驚くべきはいくつかの大手ヘッジファンドですら、ファンド・オブ・ヘッジファンズ経由でこの詐欺ファンドに
巨額の資金を投じていたという事実です。本来は、現代ポートフォリオ理論の粋を集めた頭脳により、
高度な金融工学を駆使して運用されているはずのヘッジファンドが、
この単純な詐欺スキームを見破ることができなかったわけです。
このような現実を目にするにつけ、金融工学ははたして私たち人間を幸福に導けるのか、
そのような基本的な面で私は疑問を抱かざるをえません。もちろん詐欺と学問は次元が違います、
詐欺を見抜けなかったのは学問として金融工学がいたらなかったからというわけではないでしょう、
それでも金融工学を駆使して構築したポートフォリオが、ごく単純な詐欺によって、いとも簡単に損失を被ってしまう・・・
この事実のなかに金融工学への過信やその信奉者の奢りのようなものはなかったでしょうか。

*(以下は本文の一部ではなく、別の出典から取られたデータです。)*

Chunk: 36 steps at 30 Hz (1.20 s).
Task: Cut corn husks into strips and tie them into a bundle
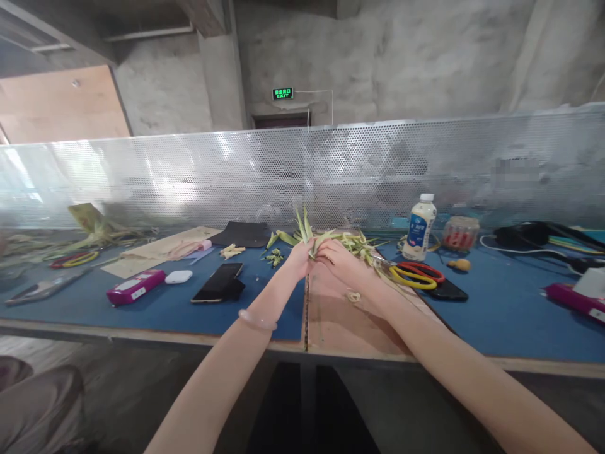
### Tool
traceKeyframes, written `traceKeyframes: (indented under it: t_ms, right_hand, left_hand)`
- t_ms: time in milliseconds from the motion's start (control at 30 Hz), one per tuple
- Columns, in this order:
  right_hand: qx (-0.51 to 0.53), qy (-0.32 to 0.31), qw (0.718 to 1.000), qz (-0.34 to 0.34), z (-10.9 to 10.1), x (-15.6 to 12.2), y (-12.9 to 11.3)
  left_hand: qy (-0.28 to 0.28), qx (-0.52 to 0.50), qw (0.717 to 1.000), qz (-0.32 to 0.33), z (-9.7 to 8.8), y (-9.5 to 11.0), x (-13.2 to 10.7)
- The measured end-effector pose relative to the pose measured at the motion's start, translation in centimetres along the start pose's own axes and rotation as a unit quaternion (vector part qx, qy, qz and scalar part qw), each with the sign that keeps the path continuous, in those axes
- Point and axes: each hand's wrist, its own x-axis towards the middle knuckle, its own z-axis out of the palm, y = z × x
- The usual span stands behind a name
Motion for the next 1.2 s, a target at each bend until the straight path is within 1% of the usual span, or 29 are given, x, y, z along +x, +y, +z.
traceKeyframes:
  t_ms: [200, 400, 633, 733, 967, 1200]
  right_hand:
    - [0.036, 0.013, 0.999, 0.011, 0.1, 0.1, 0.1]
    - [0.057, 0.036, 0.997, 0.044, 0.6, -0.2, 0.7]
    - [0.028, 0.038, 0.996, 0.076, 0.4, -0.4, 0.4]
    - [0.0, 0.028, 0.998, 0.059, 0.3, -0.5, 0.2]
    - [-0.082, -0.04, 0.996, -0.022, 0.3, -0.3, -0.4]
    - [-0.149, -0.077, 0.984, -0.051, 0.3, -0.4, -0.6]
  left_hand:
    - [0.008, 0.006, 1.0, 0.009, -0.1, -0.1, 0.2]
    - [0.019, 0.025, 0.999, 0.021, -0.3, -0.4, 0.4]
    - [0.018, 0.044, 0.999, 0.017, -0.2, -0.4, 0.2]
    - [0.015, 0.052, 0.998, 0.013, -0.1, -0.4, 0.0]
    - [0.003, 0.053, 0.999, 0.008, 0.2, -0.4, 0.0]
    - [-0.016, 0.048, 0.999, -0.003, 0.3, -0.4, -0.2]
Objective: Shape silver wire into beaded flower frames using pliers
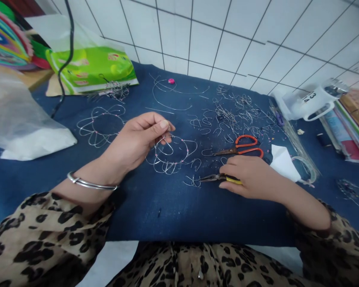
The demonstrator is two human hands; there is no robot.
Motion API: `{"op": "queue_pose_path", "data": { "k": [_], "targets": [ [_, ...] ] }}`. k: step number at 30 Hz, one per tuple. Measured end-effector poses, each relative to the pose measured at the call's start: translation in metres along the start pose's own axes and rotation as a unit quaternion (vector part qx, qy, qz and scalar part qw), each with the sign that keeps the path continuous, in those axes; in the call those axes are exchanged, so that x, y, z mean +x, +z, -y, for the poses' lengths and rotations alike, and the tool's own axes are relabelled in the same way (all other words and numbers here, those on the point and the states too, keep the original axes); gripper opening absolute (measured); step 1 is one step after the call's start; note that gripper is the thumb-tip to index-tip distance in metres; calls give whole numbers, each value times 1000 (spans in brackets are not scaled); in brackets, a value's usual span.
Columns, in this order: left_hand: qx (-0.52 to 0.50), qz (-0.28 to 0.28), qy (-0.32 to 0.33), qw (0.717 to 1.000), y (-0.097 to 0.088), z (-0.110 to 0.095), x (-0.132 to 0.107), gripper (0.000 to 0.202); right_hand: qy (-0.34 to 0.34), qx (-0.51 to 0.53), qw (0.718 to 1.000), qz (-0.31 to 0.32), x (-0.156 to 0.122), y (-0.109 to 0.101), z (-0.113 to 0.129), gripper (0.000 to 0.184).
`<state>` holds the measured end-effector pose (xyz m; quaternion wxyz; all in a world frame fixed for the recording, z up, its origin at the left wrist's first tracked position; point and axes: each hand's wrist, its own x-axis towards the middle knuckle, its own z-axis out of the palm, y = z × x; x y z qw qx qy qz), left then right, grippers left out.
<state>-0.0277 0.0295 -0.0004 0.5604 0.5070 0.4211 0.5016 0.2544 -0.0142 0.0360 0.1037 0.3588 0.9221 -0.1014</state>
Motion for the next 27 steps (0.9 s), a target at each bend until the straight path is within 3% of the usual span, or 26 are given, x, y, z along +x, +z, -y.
{"op": "queue_pose_path", "data": {
  "k": [16, 22, 27],
  "targets": [
    [-25, 14, 12, 1000, -3, -1, 1, 10, -29, -139, 985, -96, 5, 21, 24, 23],
    [-6, -4, 9, 1000, -3, -3, 2, 11, -31, -156, 981, -114, 0, 18, 15, 25],
    [6, -8, -2, 1000, -2, -4, 2, 11, 39, -84, 988, -126, -9, 12, -1, 31]
  ]
}}
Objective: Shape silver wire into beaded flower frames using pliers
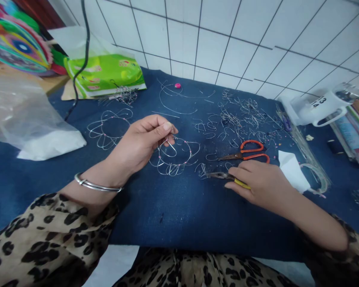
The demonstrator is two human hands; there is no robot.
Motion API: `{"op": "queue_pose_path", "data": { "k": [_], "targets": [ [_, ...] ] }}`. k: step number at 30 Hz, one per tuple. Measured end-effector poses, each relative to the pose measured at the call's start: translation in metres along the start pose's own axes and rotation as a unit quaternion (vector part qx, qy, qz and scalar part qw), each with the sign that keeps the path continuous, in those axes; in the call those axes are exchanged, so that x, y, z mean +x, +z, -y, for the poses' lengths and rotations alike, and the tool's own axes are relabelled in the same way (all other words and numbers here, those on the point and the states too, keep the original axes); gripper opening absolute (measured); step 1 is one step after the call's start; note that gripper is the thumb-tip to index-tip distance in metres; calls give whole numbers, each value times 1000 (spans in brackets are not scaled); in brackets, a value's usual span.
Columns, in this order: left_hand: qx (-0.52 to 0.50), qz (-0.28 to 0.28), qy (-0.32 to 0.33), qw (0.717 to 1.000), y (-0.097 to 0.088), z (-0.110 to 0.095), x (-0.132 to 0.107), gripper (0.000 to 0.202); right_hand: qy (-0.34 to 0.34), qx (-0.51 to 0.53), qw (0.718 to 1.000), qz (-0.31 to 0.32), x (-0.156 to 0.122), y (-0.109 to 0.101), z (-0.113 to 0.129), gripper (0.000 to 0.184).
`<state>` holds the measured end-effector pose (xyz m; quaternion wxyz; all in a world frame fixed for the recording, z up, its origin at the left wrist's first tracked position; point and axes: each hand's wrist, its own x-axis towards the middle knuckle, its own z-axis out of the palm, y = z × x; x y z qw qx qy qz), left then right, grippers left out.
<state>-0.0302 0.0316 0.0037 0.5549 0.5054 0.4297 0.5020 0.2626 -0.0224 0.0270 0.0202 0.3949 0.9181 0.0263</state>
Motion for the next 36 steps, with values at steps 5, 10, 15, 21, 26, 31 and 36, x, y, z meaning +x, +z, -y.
{"op": "queue_pose_path", "data": {
  "k": [5, 10, 15, 21, 26, 31, 36],
  "targets": [
    [1, 5, -5, 1000, 0, 1, -1, 11, 94, 123, 985, 76, 3, -8, -10, 41],
    [-9, 11, -5, 1000, -1, 2, 0, 10, 147, 277, 936, 162, 7, -14, -16, 48],
    [-9, 10, -6, 1000, -2, 2, 0, 10, 170, 355, 894, 213, 6, -17, -25, 49],
    [-9, 16, -12, 1000, -1, 2, -1, 9, 126, 202, 943, 231, 5, -22, -32, 50],
    [-26, 31, -20, 999, -1, 0, -2, 8, 96, 116, 962, 229, -5, -25, -35, 44],
    [-24, 27, -25, 999, 0, 0, -2, 8, 61, 82, 984, 147, -7, -21, -28, 34],
    [-28, 29, -33, 999, -1, 0, -1, 8, 36, 2, 997, 62, -5, -15, -20, 32]
  ]
}}
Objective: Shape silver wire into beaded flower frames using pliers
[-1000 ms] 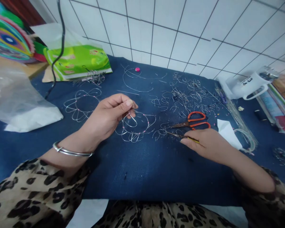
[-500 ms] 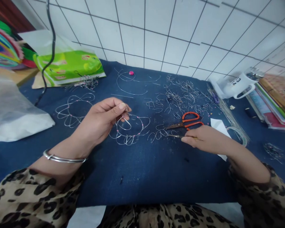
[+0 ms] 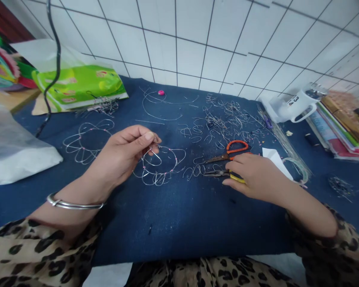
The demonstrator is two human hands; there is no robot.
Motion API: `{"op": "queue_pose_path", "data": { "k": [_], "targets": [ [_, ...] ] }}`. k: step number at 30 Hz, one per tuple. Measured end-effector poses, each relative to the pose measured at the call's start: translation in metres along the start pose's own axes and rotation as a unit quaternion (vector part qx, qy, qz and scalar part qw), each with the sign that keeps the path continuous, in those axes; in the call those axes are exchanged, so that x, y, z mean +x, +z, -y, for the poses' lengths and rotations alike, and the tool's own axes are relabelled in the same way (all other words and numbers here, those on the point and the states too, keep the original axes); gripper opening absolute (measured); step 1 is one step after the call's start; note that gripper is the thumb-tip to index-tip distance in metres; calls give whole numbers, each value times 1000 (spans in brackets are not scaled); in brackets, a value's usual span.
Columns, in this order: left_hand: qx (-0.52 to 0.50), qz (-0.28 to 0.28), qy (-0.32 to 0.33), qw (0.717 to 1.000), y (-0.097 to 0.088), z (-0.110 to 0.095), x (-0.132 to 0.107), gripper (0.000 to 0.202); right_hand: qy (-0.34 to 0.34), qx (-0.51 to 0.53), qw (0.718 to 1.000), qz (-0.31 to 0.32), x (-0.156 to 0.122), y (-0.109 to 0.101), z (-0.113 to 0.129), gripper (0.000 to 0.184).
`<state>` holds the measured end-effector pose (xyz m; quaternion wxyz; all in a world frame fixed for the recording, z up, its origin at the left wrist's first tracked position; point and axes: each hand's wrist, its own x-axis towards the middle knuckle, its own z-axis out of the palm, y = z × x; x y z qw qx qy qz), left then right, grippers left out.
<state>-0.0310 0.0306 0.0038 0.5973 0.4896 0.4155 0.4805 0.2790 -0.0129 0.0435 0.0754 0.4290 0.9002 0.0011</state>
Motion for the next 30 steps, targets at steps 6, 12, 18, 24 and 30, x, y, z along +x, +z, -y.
{"op": "queue_pose_path", "data": {
  "k": [6, 12, 18, 24, 30],
  "targets": [
    [0, 6, -1, 1000, 0, 0, 0, 9, -51, -135, 986, -83, 4, 0, -12, 28],
    [5, -2, -11, 1000, 0, -1, -1, 8, -111, -220, 959, -140, 9, 7, -25, 21],
    [9, -6, -18, 1000, -1, 1, 0, 8, -150, -210, 953, -157, 10, 18, -30, 30],
    [12, -2, -18, 1000, -2, 1, 0, 9, -175, -212, 947, -168, 11, 28, -34, 32],
    [10, 4, -25, 1000, -1, 1, 0, 9, -138, -128, 972, -137, 11, 34, -37, 35]
  ]
}}
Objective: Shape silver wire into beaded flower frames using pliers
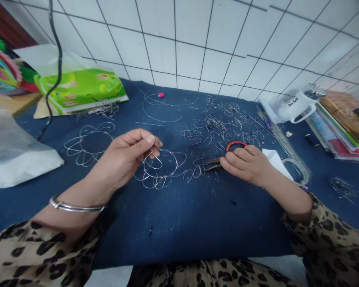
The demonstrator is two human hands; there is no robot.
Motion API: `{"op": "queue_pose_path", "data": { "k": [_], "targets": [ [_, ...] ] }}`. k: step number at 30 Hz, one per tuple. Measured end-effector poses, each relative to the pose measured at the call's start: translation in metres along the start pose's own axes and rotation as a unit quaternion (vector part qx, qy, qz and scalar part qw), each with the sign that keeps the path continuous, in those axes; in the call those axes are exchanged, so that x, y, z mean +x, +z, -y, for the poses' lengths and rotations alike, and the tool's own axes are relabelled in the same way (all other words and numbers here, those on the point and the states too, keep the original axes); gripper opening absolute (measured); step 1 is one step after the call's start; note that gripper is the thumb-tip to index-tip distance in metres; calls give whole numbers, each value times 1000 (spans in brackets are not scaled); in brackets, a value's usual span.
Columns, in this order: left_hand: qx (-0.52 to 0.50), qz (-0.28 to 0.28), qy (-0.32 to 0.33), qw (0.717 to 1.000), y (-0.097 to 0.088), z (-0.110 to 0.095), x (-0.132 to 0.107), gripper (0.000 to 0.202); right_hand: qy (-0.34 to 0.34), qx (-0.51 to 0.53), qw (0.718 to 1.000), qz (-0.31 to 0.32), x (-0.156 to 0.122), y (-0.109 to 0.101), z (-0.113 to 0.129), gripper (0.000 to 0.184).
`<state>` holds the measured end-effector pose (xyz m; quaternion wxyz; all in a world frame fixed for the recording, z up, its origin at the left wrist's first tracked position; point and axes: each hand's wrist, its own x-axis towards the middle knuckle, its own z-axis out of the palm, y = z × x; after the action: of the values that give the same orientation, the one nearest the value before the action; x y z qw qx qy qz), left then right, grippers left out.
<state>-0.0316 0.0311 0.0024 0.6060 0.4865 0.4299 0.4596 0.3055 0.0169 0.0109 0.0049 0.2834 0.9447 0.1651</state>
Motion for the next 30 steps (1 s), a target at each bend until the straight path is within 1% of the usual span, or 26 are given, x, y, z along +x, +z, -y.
{"op": "queue_pose_path", "data": {
  "k": [3, 6, 8, 10, 12, 13, 15, 17, 20, 23, 26, 30],
  "targets": [
    [-1, 3, 0, 1000, 0, 0, 0, 9, 13, 13, 1000, 0, -1, 0, -1, 33],
    [-4, 4, 3, 1000, 0, 0, 1, 9, 8, -7, 1000, -27, -1, 1, -3, 31],
    [-5, 5, 3, 1000, 0, 0, 1, 9, 3, -2, 999, -43, 0, 4, -5, 28],
    [-5, 6, 5, 1000, 0, -1, 1, 8, 2, 33, 998, -49, 3, 6, -6, 24],
    [-6, 7, 5, 1000, 0, -1, 0, 8, -6, 103, 994, -45, 6, 7, -7, 23],
    [-5, 7, 5, 1000, 0, -1, 0, 8, -11, 143, 989, -36, 7, 6, -7, 23],
    [-2, 6, 4, 1000, 1, -1, 0, 8, -9, 205, 979, 1, 8, 3, -7, 24],
    [2, 2, 4, 1000, 1, -1, 0, 9, 17, 227, 972, 58, 7, -3, -9, 24],
    [4, -3, 2, 1000, 1, 0, -1, 8, 61, 221, 967, 110, 2, -13, -14, 24],
    [3, -3, 1, 1000, 1, 1, -1, 8, 81, 186, 970, 134, -5, -22, -16, 23],
    [1, 3, 3, 1000, 1, 1, -1, 8, 100, 148, 972, 151, -8, -29, -14, 22],
    [7, 6, 12, 1000, 1, 3, -1, 8, 119, 153, 963, 185, -6, -38, -8, 26]
  ]
}}
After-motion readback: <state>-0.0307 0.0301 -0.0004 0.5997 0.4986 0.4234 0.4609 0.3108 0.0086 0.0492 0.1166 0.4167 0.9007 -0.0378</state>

さらに今回のショックによって我々が学んだことが他にもあります。
先ほど述べたように資産運用の要諦は「相関性の低い複数の資産への分散投資」といわれてきました、
例えば株と債券はやや逆に動く性格(「負の相関性」)を持っており、
これらを合わせて保有した場合のリスク抑制効果が高いといわれてきました、
また株とコモディティも歴史的に相関性が低く、ポートフォリオのリスク抑制効果が高いと考えられてきました。
ところがどうでしょう、2008年に世界を突如襲ったリーマン・ショック以降、世界の株価は先進国の株であろうが
新興国の株であろうが一斉に急落しました、もちろん株だけではありません、原油や穀物などのコモディティ、
さらには金融ショックに強いといわれてきた金ですら一時的に激しく下落しました
(CRB指数2008年-2009年チャート、CRBサイトより)
(2008年3月~2009年3月 金価格チャート、KITCO社サイトより)
平時では有効だった分散投資が、このように市場に強いストレスがかかった状態では、ほとんど機能しなかったわけです、
いくら市場が高度になり複雑化しても、最終的に運用の指示を出しているのは生身の人間です。
人間は強いストレスにさらされると、一斉に同じ行動をとるようにできているのかもしれませんね、
かつて遠い昔、まだ人類がアフリカの草原で集団生活を営んでいたころの記憶が、
我々のDNAに刷り込まれているのかもしれません。
このような一斉行動に走った結果、株であろうが不動産であろうが関係はありません、
市場を支配するルールは金融工学から恐怖へ代わり、
市場参加者はリスク回避に向けて一斉に同じ方向に走りだすことになります、
あたかもアフリカの草原で猛獣に襲われた時の我々の祖先のように・・・。